After a session with transport minister Denis Lebel, who said it puts shippers in “the driver’s seat,” two hours with shippers who support the bill but want it strengthened, two hours with railways that want it scrapped or at least weakened and two hours with port authorities somewhere in the middle, the committee has decided it has enough public input.
They will hear from Transport Canada officials one more time March 21 and then start clause-by-clause consideration aiming to get the bill back to the Commons for final debate and quick passage to the Senate.
Opposition MPs plan to propose some of the shipper amendments including the right of an arbitrator to award damages to a shipper for breach of service and not just a fine that goes to government coffers.
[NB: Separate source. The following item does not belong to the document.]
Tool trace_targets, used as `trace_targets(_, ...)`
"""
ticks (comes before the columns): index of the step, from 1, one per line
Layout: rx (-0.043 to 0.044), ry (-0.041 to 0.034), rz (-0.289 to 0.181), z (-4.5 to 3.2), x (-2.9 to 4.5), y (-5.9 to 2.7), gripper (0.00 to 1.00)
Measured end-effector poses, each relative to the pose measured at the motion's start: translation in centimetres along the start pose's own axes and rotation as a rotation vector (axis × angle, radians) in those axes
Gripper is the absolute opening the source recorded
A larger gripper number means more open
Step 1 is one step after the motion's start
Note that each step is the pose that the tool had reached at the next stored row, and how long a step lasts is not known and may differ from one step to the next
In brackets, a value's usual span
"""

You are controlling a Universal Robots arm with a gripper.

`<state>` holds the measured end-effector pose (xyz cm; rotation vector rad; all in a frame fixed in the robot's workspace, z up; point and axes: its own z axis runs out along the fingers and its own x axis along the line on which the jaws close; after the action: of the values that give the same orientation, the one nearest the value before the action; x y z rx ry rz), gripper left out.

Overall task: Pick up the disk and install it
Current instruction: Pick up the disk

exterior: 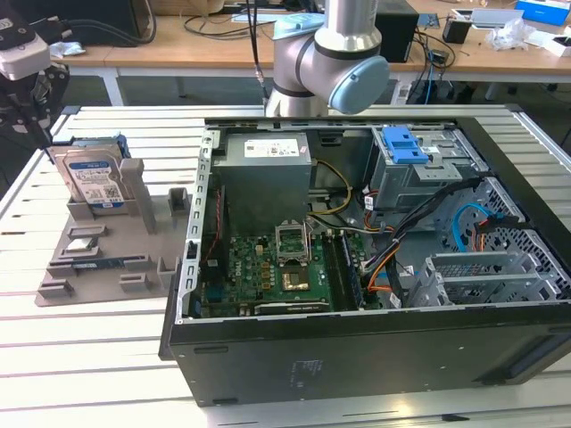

However, the Conservative majority does not have a track record of accepting opposition amendments in this Parliament and Conservative MP comments during the hearings suggested they believe the bill is a balance between shipper and carrier interests with the power leaning to shippers.
Acceptance of amendments is unlikely.
Meanwhile, Canada’s two national railways, supported by a representative of some short-line railways, last week used their two hours at committee to condemn the legislation as unnecessary and intrusive.
They called for Bill C-52 approved in principle by the House of Commons to be shelved or at least amended to reduce some of the shipper powers proposed.
In a presentation to the Commons transport committee March 5, representatives of Canadian National Railway, Canadian Pacific Railway and the short-line operator Cando Contracting Ltd. said the legislation is unnecessary.
“Our advice to this committee (is) that you recommend to the House of Commons that the bill not proceed,” Railway Association of Canada president Michael Bourque told MPs.
But if the legislation does move forward, he said the rail industry wants amendments that would reduce proposed shipper powers, including a proposal that an arbitrator have the right to assess payment to shippers for failure to meet level-of-service contract obligations.
Bourque said the railways have improved service and a legislative hammer is not needed.